Workshop logo

Building Production-Ready Voice Agents with LiveKit

Hands-on workshop for real-time voice AI systems

01

Hours

Semantic Turn Detection

Preventing awkward interruptions

Turn detection decides when the agent should speak and when it should stay quiet. Without it, you get barge-ins. Barge-ins are when the agent starts answering while the human is still mid-sentence. LiveKit ships a multilingual semantic turn detector we can layer on top of voice activity detection.

Why semantic turn detection matters

Voice activity detection (VAD) spots human-patterned audio, but humans pause, restart sentences, and trail off.

Instead, a semantic detector looks at the meaning of your sentences as well.

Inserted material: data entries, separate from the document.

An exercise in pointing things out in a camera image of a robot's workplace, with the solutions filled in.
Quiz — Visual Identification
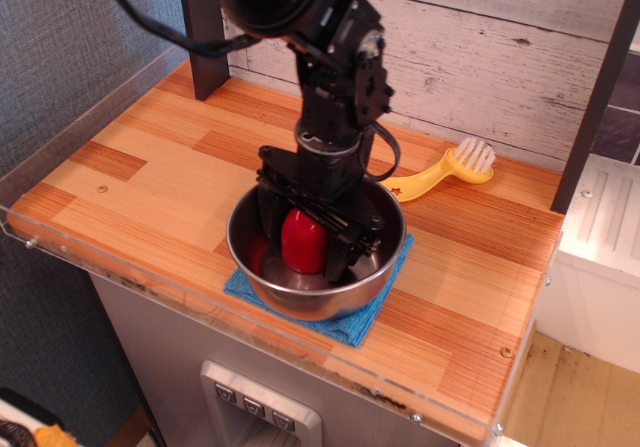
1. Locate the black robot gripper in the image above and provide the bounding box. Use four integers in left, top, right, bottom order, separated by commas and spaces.
258, 145, 385, 282

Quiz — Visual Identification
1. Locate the red toy pepper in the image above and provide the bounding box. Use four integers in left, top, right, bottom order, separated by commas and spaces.
281, 208, 331, 274

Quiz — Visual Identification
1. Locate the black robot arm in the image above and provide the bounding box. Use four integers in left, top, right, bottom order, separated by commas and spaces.
218, 0, 393, 282

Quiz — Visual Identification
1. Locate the silver metal pot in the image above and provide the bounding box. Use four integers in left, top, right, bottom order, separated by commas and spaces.
224, 181, 407, 321

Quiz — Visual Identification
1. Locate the blue folded cloth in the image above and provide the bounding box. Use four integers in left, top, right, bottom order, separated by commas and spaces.
223, 233, 415, 348

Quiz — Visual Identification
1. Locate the yellow dish brush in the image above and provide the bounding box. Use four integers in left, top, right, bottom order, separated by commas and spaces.
381, 137, 496, 203

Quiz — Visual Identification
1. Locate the silver toy dispenser panel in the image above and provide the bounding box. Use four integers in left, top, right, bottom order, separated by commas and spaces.
200, 360, 323, 446

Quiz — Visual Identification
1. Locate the white toy cabinet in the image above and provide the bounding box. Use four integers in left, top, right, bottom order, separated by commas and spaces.
535, 155, 639, 372

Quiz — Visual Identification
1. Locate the yellow object at corner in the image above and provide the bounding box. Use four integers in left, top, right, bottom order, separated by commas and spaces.
33, 425, 79, 447

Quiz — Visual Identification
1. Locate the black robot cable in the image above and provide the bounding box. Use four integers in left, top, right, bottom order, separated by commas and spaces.
94, 0, 261, 60

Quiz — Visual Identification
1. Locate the dark left shelf post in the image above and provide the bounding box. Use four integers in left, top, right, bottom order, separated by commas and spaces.
181, 0, 230, 101

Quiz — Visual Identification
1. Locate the dark shelf post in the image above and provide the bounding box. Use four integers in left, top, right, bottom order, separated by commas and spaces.
551, 0, 639, 214
181, 0, 230, 101

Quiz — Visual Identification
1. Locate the dark right shelf post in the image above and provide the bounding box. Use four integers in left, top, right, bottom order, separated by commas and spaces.
551, 0, 639, 214

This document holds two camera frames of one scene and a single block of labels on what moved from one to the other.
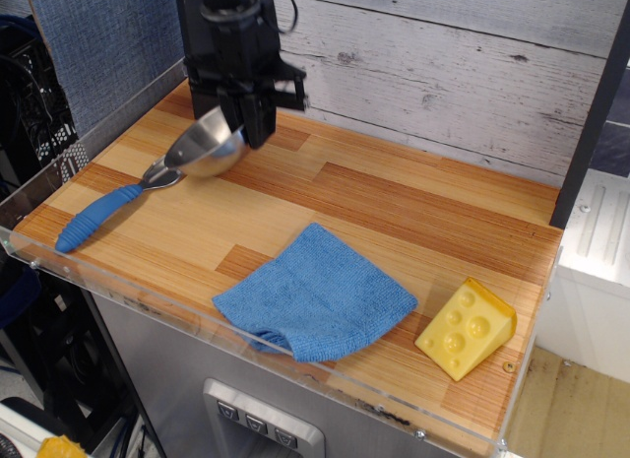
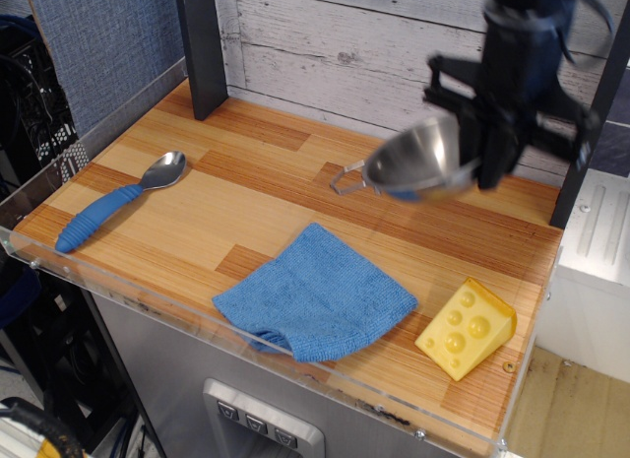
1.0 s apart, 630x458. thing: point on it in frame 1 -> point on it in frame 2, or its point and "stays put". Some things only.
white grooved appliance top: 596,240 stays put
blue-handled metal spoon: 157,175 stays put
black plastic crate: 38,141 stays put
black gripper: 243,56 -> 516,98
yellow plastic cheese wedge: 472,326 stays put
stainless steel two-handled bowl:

The most important job of turn detection is to reduce unwanted interruptions, but it also improves accuracy for the STT engine, and has a negligible impact on latency (~20ms).

Adding the turn detector

First, add the turn detector extra to your environment:

uv add "livekit-agents[turn-detector]"

This pulls in the multilingual model we will reference in code.

Modify agent.py

  1. Import the model:
   from livekit.plugins.turn_detector.multilingual import MultilingualModel
  1. Inject it into the session:
   session = AgentSession(
      stt="deepgram/nova-3",
      llm="openai/gpt-4.1-mini",
      tts="cartesia/sonic-2",
      vad=silero.VAD.load(),
      turn_detection=MultilingualModel(),
   )

That’s all you need. The session now emits turn events when the semantic model decides a speaker is finished.

Test the change

Run the console agent again and try these scenarios:

  • Pause halfway through a sentence for ~1 second. The agent should not jump in.
  • Speak a phrase in another language (if you know one!) Turn detection should still behave naturally.
  • Talk over the agent deliberately to test how it recovers from interruptions.

This single change dramatically improves conversation quality and prepares the agent for more advanced latency optimizations in later lessons.

Best practices

  • Combine with VAD and noise controls. Using turn detection with noise cancellation and background voice cancellation.
  • Language variability: different languages have different pause patterns—semantic models help normalize.
  • We can coordinate with preemptive generation (Lesson 4) to allow early LLM planning but avoid speaking until a clear end-of-turn!

Ideas for agent evals

  • Rapid-fire short sentences vs a single long sentence with pauses.
  • Background voices (TV, nearby chatter) vs the primary speaker.
  • Code-switching between languages mid-turn.